In questa distanza siderale, abbandoniamo luoghi e realtà conosciute per spostarci verso l’ignoto che contemporaneamente ci guida, ci illumina, ci mostra la via. Come le stelle, appunto.

Come non pensare alla notte di San Lorenzo e alle stelle cadenti, che sono bellissime e ci fanno tornare un po’ bambini, ragazzi e anche un po’ romantici, spingendoci a guardare il cielo almeno una volta l’anno! Ci spingono a cercare il buio, a sdraiarci su un prato o solamente ad alzare lo sguardo alla ricerca di quelle luci che nulla hanno a che fare con uno schermo o una lampadina. E ci fanno sentire il potere del desiderare qualcosa che non abbiamo. Ma, a ben pensare, non essendo stelle bensì frammenti di meteore, ed essendo veloci nel loro breve manifestarsi, ci ricordano una sostanziale differenza: quella con le stelle, quelle vere che, pur lontane nello spazio e nel tempo, sono lì, nella loro ambivalente alternanza tra esserci e non esserci, che appartiene a tutti noi, fatti della loro stessa materia.
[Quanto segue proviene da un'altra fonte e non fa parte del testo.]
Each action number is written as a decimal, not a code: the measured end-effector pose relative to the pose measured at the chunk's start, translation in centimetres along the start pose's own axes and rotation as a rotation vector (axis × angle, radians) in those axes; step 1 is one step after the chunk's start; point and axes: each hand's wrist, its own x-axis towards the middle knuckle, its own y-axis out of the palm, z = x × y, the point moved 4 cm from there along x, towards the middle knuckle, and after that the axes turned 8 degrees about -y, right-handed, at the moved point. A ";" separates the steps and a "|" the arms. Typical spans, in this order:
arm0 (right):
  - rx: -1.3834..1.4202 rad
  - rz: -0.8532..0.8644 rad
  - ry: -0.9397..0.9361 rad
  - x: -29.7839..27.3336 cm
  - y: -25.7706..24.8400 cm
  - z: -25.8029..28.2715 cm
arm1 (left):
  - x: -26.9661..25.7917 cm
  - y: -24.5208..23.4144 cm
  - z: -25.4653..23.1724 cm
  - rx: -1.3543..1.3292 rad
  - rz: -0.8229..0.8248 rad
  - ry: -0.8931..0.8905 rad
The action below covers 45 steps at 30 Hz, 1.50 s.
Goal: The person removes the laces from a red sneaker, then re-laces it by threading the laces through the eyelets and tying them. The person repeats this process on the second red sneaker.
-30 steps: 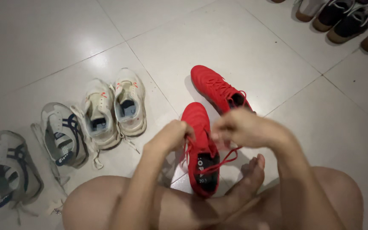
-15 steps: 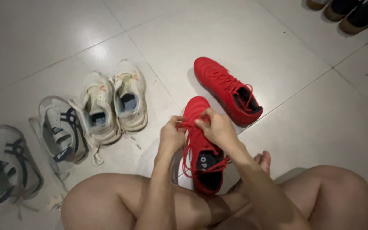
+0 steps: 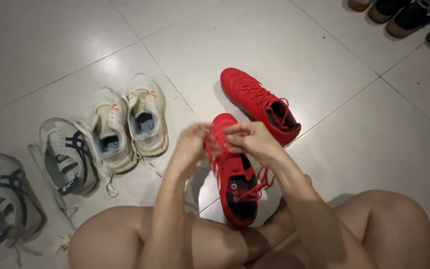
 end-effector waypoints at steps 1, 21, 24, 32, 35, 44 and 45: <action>0.051 0.008 0.009 -0.2 0.2 0.7 | -0.8 0.4 -1.5 0.049 0.002 0.050; 0.123 0.226 0.045 -2.7 2.9 5.7 | 1.1 10.0 -10.0 0.660 0.068 0.161; -0.427 0.243 0.085 -3.2 2.6 5.4 | 0.0 9.7 -8.7 0.427 0.101 0.131; -0.444 0.445 -0.239 -4.7 2.2 8.0 | -3.1 7.7 -11.2 0.347 0.226 0.453; -0.446 0.387 -0.334 -4.6 1.4 9.4 | -2.3 5.9 -10.4 0.221 0.088 0.561; -0.465 0.202 -0.358 -5.3 4.7 8.4 | -0.5 2.8 4.6 0.991 -0.486 1.109; -0.436 0.234 -0.253 -5.6 5.6 7.5 | -0.2 2.4 5.6 0.889 -0.377 1.093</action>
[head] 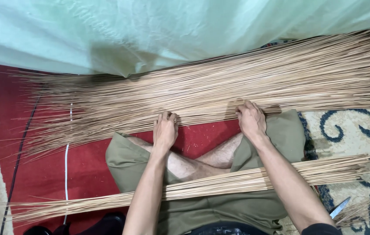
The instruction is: The person sits cross-legged on a rug and repeatedly picks up small bundles of thin reeds from a large pile, aligns them, and places them back down. The person continues this repetitive sorting process throughout the clip.
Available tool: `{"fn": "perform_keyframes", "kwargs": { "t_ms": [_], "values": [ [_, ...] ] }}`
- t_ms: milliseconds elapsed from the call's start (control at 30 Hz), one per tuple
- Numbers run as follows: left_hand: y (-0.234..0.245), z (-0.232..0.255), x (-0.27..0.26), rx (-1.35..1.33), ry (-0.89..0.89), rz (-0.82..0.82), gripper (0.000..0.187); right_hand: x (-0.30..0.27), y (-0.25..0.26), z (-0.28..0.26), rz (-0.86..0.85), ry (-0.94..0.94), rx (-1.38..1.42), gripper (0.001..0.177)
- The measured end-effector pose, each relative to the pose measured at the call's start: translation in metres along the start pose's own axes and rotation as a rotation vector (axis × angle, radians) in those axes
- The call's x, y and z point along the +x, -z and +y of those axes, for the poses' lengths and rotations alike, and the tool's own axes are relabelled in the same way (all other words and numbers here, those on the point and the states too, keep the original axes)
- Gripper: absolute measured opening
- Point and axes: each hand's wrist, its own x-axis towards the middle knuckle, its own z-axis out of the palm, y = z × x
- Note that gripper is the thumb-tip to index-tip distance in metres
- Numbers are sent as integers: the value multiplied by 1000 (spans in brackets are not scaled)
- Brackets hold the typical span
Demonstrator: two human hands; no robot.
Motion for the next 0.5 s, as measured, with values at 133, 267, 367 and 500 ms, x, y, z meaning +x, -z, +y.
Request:
{"fn": "perform_keyframes", "kwargs": {
  "t_ms": [133,267,367,500],
  "values": [
    [-7,-3,7,-14,24,-24,25,9,-15,12,-28,19,-41,7],
    [-19,-11,8,18,17,-16,20,18,-38,28,-54,85,-44,7],
    [-22,-12,7,17,26,-19,19,17,-32,22,-87,99,-113,6],
    [-20,-13,8,30,27,-25,18,16,-22,5,-94,103,-114,5]
  ]
}}
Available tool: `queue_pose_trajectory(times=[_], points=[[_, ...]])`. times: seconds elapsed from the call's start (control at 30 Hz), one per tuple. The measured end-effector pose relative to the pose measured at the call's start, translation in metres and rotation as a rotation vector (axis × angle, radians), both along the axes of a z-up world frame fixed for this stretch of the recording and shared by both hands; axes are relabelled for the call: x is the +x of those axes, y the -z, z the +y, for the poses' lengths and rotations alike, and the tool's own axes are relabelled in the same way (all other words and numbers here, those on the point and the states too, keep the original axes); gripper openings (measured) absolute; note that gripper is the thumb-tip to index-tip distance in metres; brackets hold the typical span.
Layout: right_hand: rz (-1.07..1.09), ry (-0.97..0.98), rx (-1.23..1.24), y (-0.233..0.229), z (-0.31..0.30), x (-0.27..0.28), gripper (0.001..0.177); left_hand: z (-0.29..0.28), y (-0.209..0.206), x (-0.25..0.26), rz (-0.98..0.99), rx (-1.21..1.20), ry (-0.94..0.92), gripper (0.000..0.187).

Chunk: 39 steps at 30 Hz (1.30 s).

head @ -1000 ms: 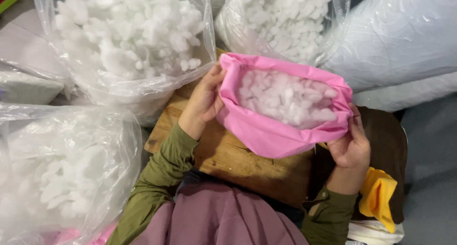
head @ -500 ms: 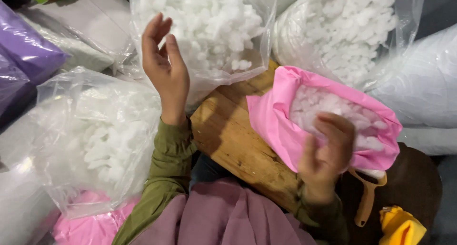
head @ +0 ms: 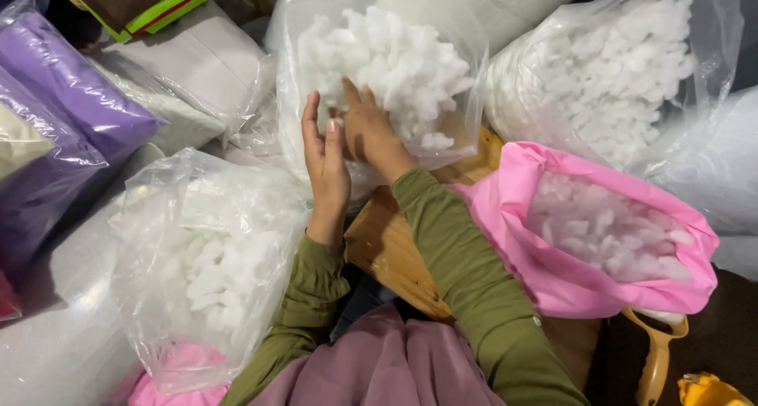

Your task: Stuffing a pink pillowcase with fiberfill, lint rolling the finished pillow, and placing it into a plastic bag for packaging.

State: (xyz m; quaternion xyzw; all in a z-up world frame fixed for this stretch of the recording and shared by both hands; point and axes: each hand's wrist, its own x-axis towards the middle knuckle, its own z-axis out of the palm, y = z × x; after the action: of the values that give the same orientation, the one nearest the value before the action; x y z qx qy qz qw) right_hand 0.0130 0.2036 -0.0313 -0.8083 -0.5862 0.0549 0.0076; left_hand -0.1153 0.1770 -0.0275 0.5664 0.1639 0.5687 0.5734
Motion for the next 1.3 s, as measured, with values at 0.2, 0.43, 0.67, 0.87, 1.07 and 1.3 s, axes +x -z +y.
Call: queue_pose_trajectory(times=[0.2,0.43,0.67,0.87,1.07,1.3], points=[[0.137,-0.051,0.238,0.008,-0.031,0.029,0.049,0.007,0.008,0.003,0.098,-0.062,0.102,0.058],[0.326,-0.183,0.786,-0.058,-0.080,0.036,0.021,-0.012,-0.029,-0.002,0.181,0.115,0.023,0.055],[0.506,-0.010,1.081,-0.111,-0.114,0.020,0.039,-0.021,-0.031,-0.005,0.291,0.289,-0.081,0.046],[0.677,0.027,1.370,-0.102,-0.153,0.021,0.046,-0.043,-0.051,-0.012,0.188,0.388,-0.120,0.062],[1.056,0.067,1.602,-0.059,-0.220,0.021,0.071,-0.075,-0.063,0.002,-0.012,0.434,0.200,0.110],[0.686,0.148,1.481,-0.064,-0.308,0.024,0.049,-0.155,-0.074,0.056,-0.186,0.545,0.598,0.098]])
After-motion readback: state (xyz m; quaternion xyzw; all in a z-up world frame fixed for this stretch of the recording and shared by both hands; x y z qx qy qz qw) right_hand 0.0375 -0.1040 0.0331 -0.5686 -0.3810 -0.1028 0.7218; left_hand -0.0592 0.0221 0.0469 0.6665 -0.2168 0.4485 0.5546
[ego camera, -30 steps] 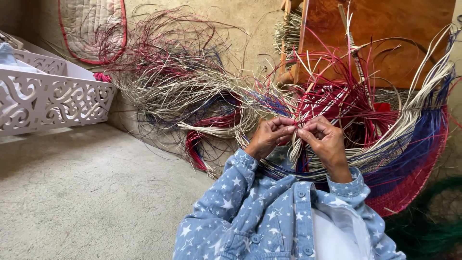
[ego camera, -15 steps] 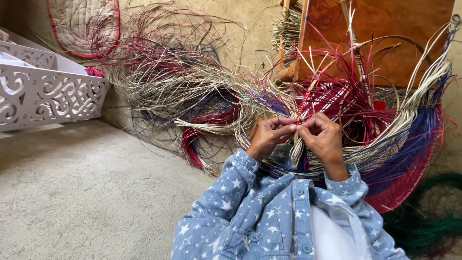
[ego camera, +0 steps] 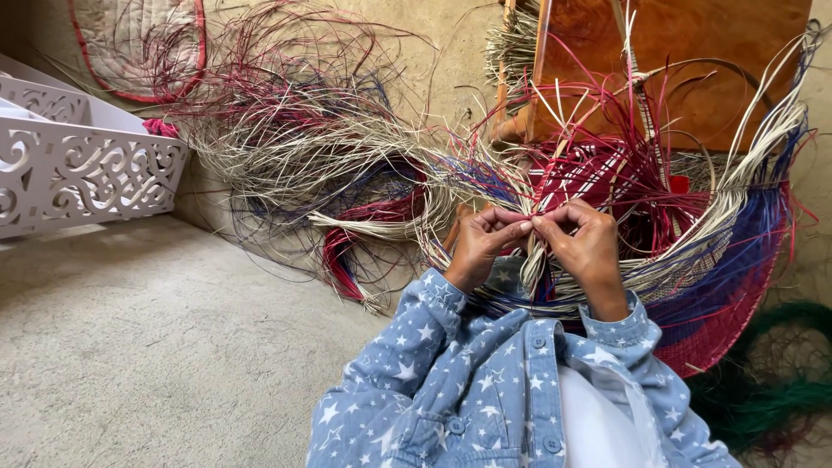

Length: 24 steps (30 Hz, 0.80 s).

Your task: Weaving colored fibers together to create a circular mat or basket base

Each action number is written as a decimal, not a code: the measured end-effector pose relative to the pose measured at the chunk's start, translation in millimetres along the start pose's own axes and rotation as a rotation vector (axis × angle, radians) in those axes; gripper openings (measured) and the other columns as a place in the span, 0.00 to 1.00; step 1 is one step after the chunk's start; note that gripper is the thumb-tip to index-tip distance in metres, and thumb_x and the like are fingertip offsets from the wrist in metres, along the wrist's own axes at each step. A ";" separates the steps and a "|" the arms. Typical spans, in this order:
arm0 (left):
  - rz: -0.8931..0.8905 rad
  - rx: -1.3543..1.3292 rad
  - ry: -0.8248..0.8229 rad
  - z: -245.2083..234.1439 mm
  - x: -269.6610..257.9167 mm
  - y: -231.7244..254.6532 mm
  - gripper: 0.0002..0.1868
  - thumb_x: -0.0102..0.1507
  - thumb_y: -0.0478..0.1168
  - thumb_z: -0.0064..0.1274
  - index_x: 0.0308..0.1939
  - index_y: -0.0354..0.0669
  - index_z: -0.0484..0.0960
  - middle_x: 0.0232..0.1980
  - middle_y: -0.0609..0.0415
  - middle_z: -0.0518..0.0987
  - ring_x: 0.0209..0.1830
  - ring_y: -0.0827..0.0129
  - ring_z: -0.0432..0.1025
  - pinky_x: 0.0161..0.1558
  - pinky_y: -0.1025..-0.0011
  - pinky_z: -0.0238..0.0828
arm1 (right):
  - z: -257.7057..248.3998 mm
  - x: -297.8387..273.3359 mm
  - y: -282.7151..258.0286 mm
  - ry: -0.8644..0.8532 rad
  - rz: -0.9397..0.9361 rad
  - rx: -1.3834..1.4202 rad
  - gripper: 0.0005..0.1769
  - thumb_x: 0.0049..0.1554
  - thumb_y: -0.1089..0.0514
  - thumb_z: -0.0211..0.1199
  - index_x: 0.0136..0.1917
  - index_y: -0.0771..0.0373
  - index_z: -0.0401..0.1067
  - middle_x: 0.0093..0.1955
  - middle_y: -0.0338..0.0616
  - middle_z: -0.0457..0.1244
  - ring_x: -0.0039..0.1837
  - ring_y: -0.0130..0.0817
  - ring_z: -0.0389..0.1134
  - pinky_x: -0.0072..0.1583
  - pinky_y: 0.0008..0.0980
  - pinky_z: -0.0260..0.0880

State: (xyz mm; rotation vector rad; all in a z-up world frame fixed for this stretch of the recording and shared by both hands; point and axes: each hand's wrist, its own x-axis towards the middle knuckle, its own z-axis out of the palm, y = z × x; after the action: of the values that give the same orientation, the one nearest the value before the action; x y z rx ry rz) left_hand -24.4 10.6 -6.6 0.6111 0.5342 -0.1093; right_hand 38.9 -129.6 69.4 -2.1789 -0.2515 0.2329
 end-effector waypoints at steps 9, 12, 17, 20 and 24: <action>-0.017 0.018 0.043 -3.0 9.2 -4.9 0.18 0.65 0.40 0.64 0.51 0.26 0.81 0.35 0.44 0.83 0.32 0.69 0.81 0.35 0.74 0.85 | 6.1 1.2 10.2 -0.041 -0.013 -0.069 0.04 0.52 0.58 0.76 0.39 0.58 0.82 0.35 0.45 0.67 0.40 0.39 0.70 0.43 0.33 0.68; 0.000 0.068 0.045 -5.5 8.5 -1.6 0.17 0.63 0.38 0.65 0.50 0.26 0.82 0.34 0.43 0.84 0.30 0.68 0.81 0.33 0.72 0.85 | 11.8 -0.6 9.7 -0.016 -0.022 -0.059 0.05 0.52 0.58 0.77 0.39 0.58 0.82 0.35 0.44 0.67 0.40 0.39 0.71 0.43 0.33 0.69; -0.025 0.118 0.025 -11.9 10.4 0.4 0.15 0.65 0.37 0.62 0.48 0.27 0.81 0.34 0.43 0.85 0.30 0.67 0.82 0.33 0.71 0.85 | 19.3 -6.4 -13.6 0.077 -0.022 -0.086 0.06 0.50 0.58 0.77 0.39 0.58 0.81 0.34 0.46 0.67 0.39 0.44 0.71 0.42 0.36 0.71; -0.054 0.133 0.048 -10.2 11.8 9.8 0.13 0.68 0.39 0.56 0.49 0.30 0.78 0.33 0.47 0.85 0.28 0.70 0.81 0.30 0.76 0.84 | 19.5 -14.5 -34.2 0.143 0.070 -0.027 0.16 0.47 0.55 0.81 0.43 0.63 0.77 0.35 0.47 0.66 0.36 0.38 0.69 0.39 0.34 0.71; 0.014 0.218 0.067 -18.1 18.5 17.6 0.15 0.71 0.42 0.50 0.52 0.31 0.72 0.29 0.46 0.82 0.24 0.68 0.80 0.24 0.75 0.82 | 20.3 -28.7 -29.0 -0.069 0.199 -0.163 0.20 0.49 0.46 0.76 0.42 0.63 0.73 0.34 0.49 0.68 0.39 0.53 0.73 0.43 0.50 0.71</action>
State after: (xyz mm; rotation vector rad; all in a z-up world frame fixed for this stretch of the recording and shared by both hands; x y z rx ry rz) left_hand -12.1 36.4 -19.3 0.8331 0.5869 -0.1358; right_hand 3.4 -104.9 83.5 -2.3622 -0.0945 0.4120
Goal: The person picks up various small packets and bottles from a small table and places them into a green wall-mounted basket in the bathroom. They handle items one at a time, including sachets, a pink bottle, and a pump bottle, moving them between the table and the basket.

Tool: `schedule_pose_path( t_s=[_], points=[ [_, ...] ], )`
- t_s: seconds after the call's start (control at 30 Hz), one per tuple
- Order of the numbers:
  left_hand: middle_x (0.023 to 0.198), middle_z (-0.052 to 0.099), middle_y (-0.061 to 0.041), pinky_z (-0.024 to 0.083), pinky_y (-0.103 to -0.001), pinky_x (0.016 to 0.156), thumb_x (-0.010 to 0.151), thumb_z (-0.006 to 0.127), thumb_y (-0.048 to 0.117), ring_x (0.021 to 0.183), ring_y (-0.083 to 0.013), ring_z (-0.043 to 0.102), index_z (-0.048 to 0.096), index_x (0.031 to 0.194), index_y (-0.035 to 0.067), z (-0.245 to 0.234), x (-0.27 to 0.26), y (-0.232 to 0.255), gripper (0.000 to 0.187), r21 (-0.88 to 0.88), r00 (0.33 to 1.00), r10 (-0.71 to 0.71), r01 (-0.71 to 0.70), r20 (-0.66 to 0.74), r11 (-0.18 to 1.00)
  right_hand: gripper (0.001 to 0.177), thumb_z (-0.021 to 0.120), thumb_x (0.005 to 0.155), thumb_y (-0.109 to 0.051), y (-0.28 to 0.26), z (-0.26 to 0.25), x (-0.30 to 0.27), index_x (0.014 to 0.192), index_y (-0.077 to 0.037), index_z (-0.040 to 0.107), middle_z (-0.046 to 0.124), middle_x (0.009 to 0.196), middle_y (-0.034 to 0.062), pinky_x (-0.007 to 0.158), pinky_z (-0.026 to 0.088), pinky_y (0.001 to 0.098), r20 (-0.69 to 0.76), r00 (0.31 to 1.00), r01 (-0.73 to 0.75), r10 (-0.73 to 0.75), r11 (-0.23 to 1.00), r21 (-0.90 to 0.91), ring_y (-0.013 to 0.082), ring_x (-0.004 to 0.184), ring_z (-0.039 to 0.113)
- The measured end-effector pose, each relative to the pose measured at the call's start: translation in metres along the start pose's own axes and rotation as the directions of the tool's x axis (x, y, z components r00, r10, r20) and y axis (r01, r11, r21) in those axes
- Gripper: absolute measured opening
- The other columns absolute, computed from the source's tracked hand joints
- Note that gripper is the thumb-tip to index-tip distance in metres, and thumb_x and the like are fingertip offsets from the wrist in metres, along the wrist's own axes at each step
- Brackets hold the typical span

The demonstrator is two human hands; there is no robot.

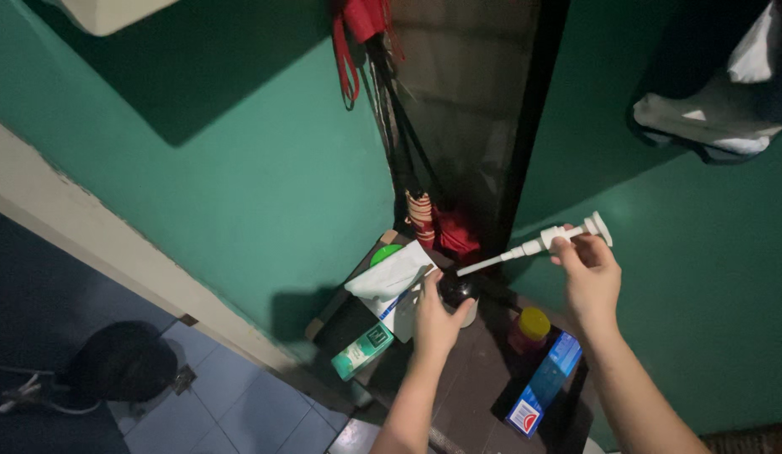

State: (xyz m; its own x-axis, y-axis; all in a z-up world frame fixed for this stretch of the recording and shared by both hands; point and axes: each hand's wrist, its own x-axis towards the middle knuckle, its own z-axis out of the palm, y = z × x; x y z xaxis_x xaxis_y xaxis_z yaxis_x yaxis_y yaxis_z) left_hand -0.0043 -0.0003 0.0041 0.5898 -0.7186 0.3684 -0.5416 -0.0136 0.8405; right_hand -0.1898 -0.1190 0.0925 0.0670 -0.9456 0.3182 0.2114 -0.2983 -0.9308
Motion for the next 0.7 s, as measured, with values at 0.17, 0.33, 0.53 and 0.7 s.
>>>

Una differenza sostanziale

C’è differenza tra bramare e desiderare, tra quel consumarsi di desiderio di un oggetto usato per silenziare il vitale vuoto interiore e sentire e stare nel desiderio di Sé; tra appagare temporaneamente e illusoriamente e ascoltare il vuoto dentro e fuori di noi; tra un moto senza fine – ma che non porta da nessuna parte – in cerca di altri oggetti a cui affidare il compito di colmare il senso di smarrimento che si può provare di fronte alla vastità della vita e sentirsi viandanti di sé stessi, viaggiando dentro di noi, verso in nostro Sé in un viaggio che ci permette di scoprire panorami e luoghi unici e inesplorati nonché irripetibili.